It's Time to De-road the National Forest System
By Andy Kerr
Column #16 - Go to next column
Length: 748 words
First published: 27 January 1997, Wallowa County Chieftain
The National Forest System contains at least 370,000 miles of roads. It's probably more, but the Forest Service hasn't documented them all. That's at least eight times more than the Interstate Highway System or all the way to the to the moon and half-way back. Many of these roads are harmful to both the environment and the taxpayers. It's time to close a large part of the federal forest road system.
Roads which are extremely damaging to nature, extremely expensive to maintain and/or are of little public value, should be put to bed. Of course, many Forest Service roads should remain open to provide access to recreation areas and scenic viewpoints. The remaining road system—while much shorter—would be better maintained for public use and to prevent environmental harm.
By their very nature, roads are unfriendly to nature. Road kill on high-speed routes are the most obvious effect, but probably not the most important. The vast majority of Forest Service roads are low-speed roads built for logging. Logging is decreasing and will likely continue to do so, along with taxpayer dollars to maintain such roads.
Roads—if they do stay in place—fragment wildlife habitat and inhibit wildlife migration; serve as introduction corridors for non-native wildlife, diseases and weeds; increase erosion and stream sedimentation; and increase opportunities to for off-road vehicle abuse and poaching.
Forest roads increase the "edge effect," which allow opportunistic species such as raccoons greater access into previously intact interior forest habitat. This has been extremely devastating for many songbird species.
The greater the density of roads, the less value to wildlife. Take elk for example, where habitat effectiveness decreases at least 25% when road densities reach one mile of road for each square mile of land, and at least 50% when that's doubled to two miles of road.
Roads—if they don't stay in place—slide out and cause massive amounts of dirt to foul streams to the extreme detriment of salmon, other fish species and the aquatic ecosystem in general. This has been happening a lot of late, now that we're back to a more normal wet winter pattern in the Pacific Northwest.
With the recent heavy rains and floods (which are essentially annual events), numerous federal forest roads no longer exist. Because of diminishing agency budgets, most won't be rebuilt. Some will be proposed to be rebuilt that shouldn't be. Some were simply in a wrong location like a flood plain and will fail again during the next big flood. Some were on steep slopes which are still prone to failure.
Lot's of roads are ticking time bombs waiting for the next heavy rains to set them off. The Forest Service should proactively close these roads, but not just be gating. It must take steps to make the problem roads "hydrologically invisible" to the hillside by putting water bars every 50-100 feet to divert surface water back to it's natural flow.
Such bars are little trenches put across the road to guide upslope water directly downslope, rather than channeling and concentrating it to culverts; many of which are too small to carry maximum flows. Culverts are also often a barrier and to migrating fish.
This waterbar work and culvert removal is very cost-effective and could provide transition jobs in the woods for equipment operators who won't be doing as much logging as in times past.
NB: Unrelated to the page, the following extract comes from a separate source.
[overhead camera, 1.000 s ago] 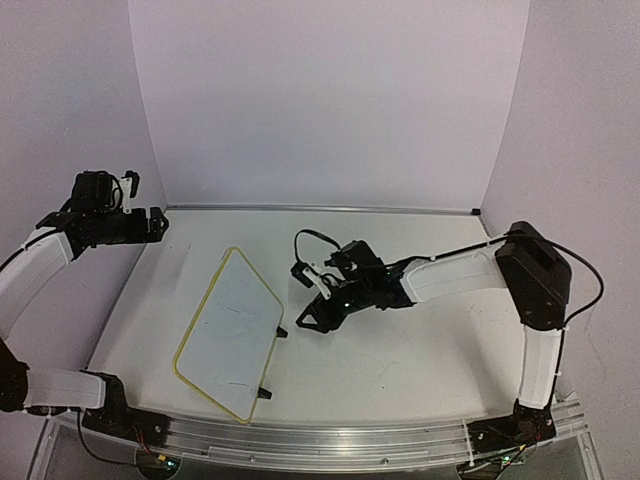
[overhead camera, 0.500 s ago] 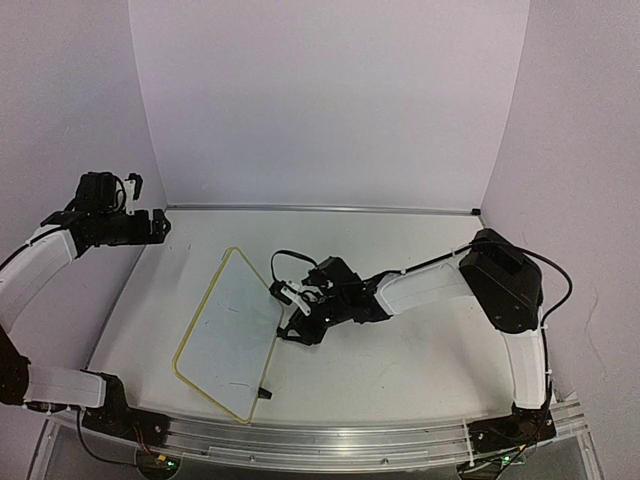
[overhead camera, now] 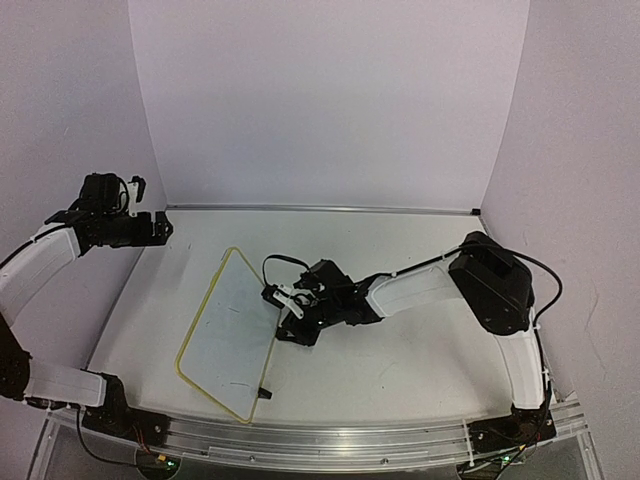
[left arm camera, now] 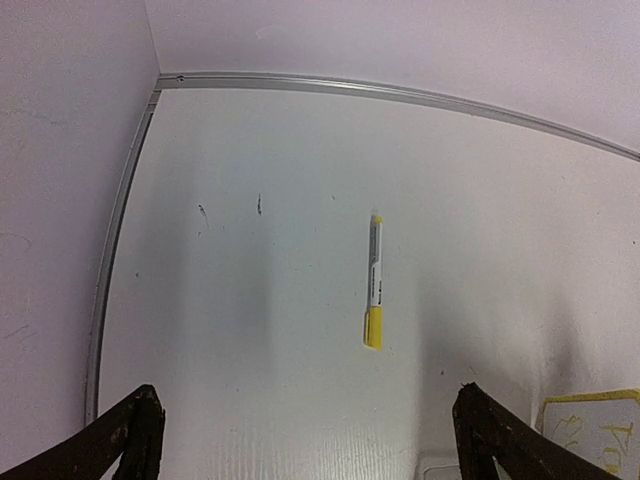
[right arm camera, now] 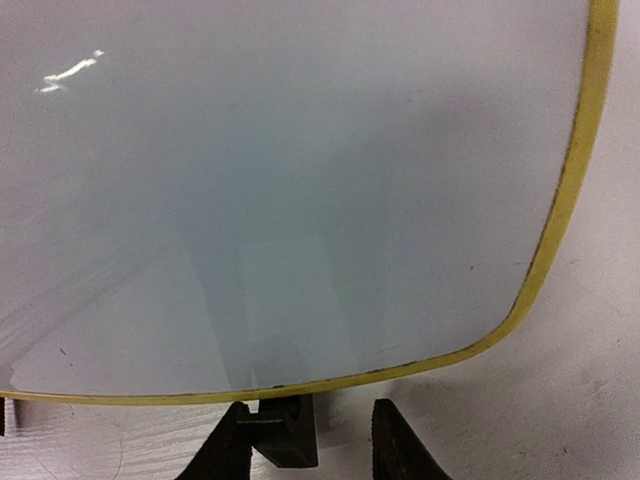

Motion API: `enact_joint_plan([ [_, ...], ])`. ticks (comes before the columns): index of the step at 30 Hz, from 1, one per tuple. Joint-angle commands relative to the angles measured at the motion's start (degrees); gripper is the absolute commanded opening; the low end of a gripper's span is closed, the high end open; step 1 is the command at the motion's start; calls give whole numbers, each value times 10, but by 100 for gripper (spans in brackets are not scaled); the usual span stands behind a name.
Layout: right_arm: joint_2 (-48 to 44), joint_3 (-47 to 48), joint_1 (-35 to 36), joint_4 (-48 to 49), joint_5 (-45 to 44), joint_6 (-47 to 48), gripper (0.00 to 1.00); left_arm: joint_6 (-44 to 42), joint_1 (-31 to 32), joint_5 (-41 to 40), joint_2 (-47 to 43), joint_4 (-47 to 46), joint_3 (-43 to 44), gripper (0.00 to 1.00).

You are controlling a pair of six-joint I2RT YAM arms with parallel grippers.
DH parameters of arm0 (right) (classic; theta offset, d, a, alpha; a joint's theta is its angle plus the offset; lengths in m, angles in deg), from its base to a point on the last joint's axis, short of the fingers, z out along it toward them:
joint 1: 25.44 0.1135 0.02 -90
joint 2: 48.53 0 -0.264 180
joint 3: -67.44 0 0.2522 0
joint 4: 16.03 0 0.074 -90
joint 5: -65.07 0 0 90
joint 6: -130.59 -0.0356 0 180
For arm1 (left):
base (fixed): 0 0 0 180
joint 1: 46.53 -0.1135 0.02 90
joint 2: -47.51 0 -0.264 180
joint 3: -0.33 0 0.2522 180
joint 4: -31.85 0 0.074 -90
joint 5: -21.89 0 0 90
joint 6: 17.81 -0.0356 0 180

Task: Write a sentence on the whiteboard
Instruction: Move the whiteboard to the center of the board.

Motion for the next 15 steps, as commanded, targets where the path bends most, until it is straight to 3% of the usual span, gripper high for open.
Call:
enact_joint_plan([
  [1, 21, 30, 6, -4, -3, 17, 31, 7, -2, 13, 9, -12, 8, 99],
  [6, 27, 39, 9, -7, -7, 23, 24, 7, -2, 15, 13, -11, 9, 100],
  [12, 16, 22, 10, 3, -56, 8, 2, 6, -2, 13, 13, -10, 9, 99],
  [15, 1, -4, 10, 23, -97, -18, 0, 5, -2, 11, 12, -10, 8, 99],
])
There is plenty of watershed restoration work to fill out the work lives of these displaced woods workers.
The Siuslaw National Forest used to produce a lot of salmon. As logging increased, salmon decreased. Today, coho, chinook, steelhead and cutthroat trout are all proposed for the endangered species list and the Forest Service is slowly realizing that the forest is more valuable for salmon, water, wildlife and recreation than logging. The President's Northwest Forest Plan dropped the timber cut on the Siuslaw in excess of 90%. It's closing and restoring two-thirds of its road system.
It is a model that should and will likely be followed by other national forests.
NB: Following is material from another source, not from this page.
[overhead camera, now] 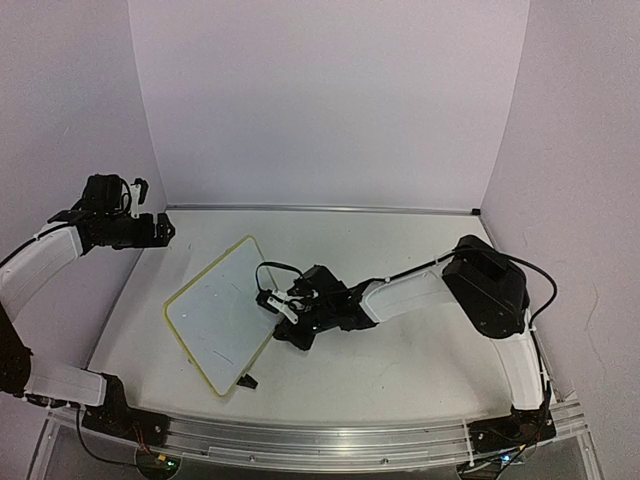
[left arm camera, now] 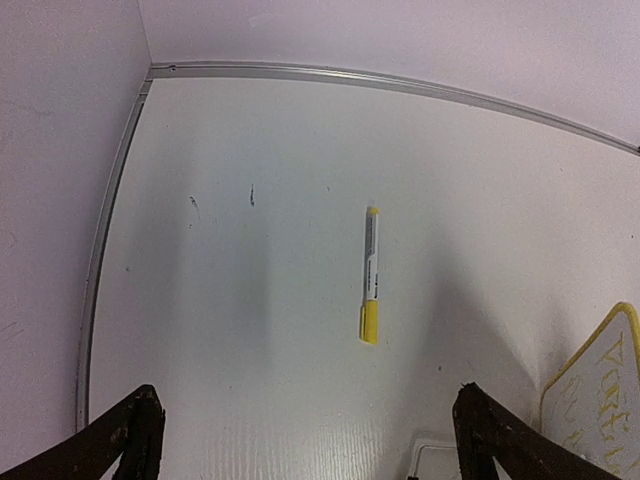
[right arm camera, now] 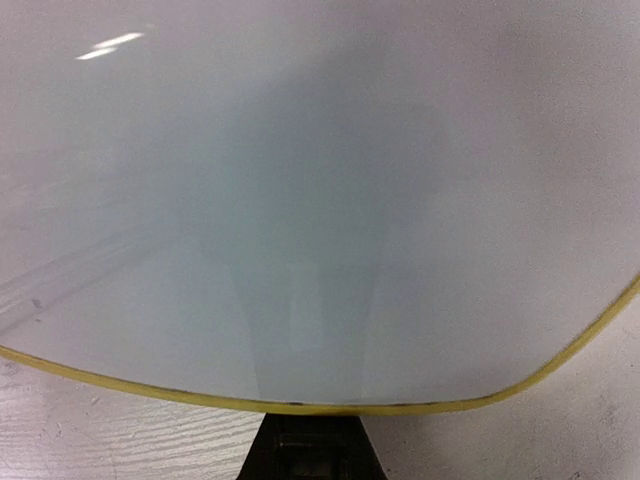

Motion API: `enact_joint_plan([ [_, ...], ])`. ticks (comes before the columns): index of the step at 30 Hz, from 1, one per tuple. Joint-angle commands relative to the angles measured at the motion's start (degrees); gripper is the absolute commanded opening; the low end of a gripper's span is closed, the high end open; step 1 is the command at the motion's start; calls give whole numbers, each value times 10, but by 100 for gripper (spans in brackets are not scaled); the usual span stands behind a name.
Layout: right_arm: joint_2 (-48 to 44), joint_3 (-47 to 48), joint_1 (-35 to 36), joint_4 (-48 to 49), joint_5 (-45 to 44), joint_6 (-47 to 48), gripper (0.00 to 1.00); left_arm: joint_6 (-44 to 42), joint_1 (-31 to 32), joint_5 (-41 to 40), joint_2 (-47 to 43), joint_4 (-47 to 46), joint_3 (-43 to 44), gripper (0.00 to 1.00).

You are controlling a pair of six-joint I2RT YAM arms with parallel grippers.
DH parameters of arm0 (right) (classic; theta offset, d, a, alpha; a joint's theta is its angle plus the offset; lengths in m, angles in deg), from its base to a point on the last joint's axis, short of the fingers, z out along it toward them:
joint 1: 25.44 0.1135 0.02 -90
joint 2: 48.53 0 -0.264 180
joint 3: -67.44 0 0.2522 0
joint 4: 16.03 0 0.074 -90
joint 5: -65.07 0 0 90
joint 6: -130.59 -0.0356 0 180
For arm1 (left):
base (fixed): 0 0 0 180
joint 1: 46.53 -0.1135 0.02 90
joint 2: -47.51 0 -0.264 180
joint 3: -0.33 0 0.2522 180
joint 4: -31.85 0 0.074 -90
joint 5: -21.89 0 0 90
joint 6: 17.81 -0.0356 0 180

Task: Write a sentence on the whiteboard
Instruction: Move the whiteboard to the center of the board.

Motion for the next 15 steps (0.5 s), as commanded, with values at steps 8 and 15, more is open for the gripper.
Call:
enact_joint_plan([
  [8, -66, -107, -3, 82, -236, -101, 0, 3, -2, 2, -2, -11, 8, 100],
  [15, -91, -151, -3, 83, -415, -174, 0, 4, -2, 4, -4, -12, 6, 99],
])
Many national forests are closing ranger district offices and cutting staff positions, as Congress reduces the Forest Service budget. A coalition of environmentalists and fiscal conservatives may finally be able to do good for both the taxpayers and the environment and persuade Congress to cut the Forest Service road-building budget and allocate money to watershed restoration.
It's something that salmon and the taxpayers can agree on.